ヘルムート・マルコ F1復帰 オーストリアGPで新役職アンバサダー就任

2025年末で第一線を退いた82歳のマルコだが、その影響力は依然としてレッドブル内部に残っており、今回の新役職は“完全な離脱ではない”ことを示す動きでもある。
レッドブルリンクの顔としてパドック復帰
マルコは、オーストリアGPの開催地であるレッドブルリンクのアンバサダーに就任。6月26日〜28日のグランプリで、退任後初めてF1の現場に戻ることになる。
レッドブルがF1で築いてきた影響力は、2チーム体制だけでなく、自国グランプリの運営にも及んでいる。その中心的存在のひとりだったマルコは、2014年の同サーキット復活以降、トト・ヴォルフと並びオーストリアを代表する存在としてパドックで強い存在感を放ってきた。
今回のアンバサダー就任により、マルコはチーム運営の最前線からは離れつつも、F1の舞台に別の形で関与し続けることになる。

20年の育成遺産と変わらぬ影響力
レッドブルの若手育成プログラムを20年以上にわたり主導してきたマルコは、セバスチャン・ベッテルやマックス・フェルスタッペンといった世界王者を輩出しただけでなく、ダニエル・リカルド、カルロス・サインツ、ピエール・ガスリーら多くのドライバーのキャリア形成にも関わってきた。
その影響力は退任後も消えてはいない。
ローラン・メキースはポッドキャスト『ビヨンド・ザ・グリッド』で、現在もマルコと連絡を取り続けていることを明かしている。

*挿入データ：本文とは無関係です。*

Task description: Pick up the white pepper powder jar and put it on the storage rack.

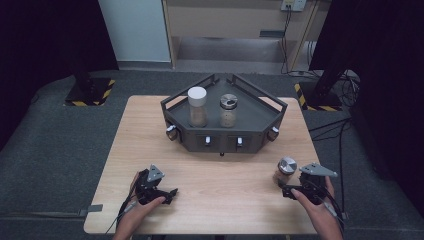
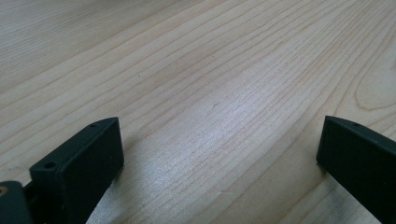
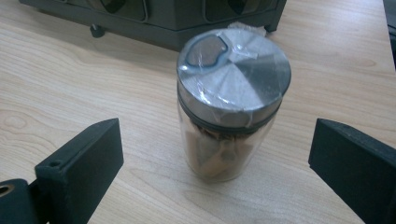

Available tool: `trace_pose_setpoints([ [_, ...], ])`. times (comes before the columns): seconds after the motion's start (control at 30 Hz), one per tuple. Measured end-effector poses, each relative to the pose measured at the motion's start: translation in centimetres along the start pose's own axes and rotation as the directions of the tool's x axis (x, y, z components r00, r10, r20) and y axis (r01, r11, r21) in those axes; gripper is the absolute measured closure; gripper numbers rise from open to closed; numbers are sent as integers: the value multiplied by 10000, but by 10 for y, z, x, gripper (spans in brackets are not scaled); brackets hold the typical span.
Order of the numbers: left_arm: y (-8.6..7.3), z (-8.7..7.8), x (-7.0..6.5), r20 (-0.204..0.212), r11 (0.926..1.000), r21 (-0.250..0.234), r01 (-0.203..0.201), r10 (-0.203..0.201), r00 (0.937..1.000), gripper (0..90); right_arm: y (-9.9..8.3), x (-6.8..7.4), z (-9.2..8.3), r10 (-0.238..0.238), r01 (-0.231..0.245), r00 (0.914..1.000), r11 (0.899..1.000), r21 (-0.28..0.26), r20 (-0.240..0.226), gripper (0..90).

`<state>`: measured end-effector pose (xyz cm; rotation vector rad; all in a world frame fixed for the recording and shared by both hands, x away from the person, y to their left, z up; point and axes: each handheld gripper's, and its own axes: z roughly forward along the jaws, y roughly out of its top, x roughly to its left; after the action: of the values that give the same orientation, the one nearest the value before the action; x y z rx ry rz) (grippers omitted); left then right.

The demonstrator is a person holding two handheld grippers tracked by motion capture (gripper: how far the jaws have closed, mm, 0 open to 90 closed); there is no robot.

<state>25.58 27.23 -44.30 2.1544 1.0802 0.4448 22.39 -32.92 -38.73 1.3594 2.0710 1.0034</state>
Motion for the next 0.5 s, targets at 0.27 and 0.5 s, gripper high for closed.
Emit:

「ヘルムートは今も我々に対して非常にオープンで、いつでも相談できる存在だ。僕も話しているし、チームの誰もが彼とやり取りをしている。サーキットに来ていなくても、助言をもらっている」
「彼が20年かけて築いてきた育成プログラムの歴史は、そう簡単にページをめくれるものではない。我々はいま、その遺産の上に立っている。必要なときには、彼は常に背後にいる」
フェルスタッペンも関係継続を明言
マックス・フェルスタッペンもまた、マルコとの関係が続いていることを認めている。
「ヘルムートのオーストリア的なジョークが少し減ったくらいかな。でも今でも連絡は取っている。クルマの細かい話ではなく、人生のこととかね」
「彼とは本当に多くの時間を共有してきたから、ガレージの雰囲気は少し変わる。でも前を見ていかないといけない。パフォーマンスに集中しつつも、いい関係は続いている」
“完全な別れではない”レッドブルとマルコの関係
2005年のレッドブル参戦以来、常にチームの意思決定に関与してきたマルコの不在は、2026年シーズン序盤において確かに存在感の欠如として感じられていた。
しかし今回の動きは、マルコが完全にF1から去ったわけではないことを明確に示している。現場の第一線からは退いたものの、その知見と影響力は今もチーム内部に息づいている。
オーストリアGPでのアンバサダーとしての登場は、単なる“復帰”ではなく、レッドブルとマルコの関係が新たな形へ移行したことを象徴するものとなる。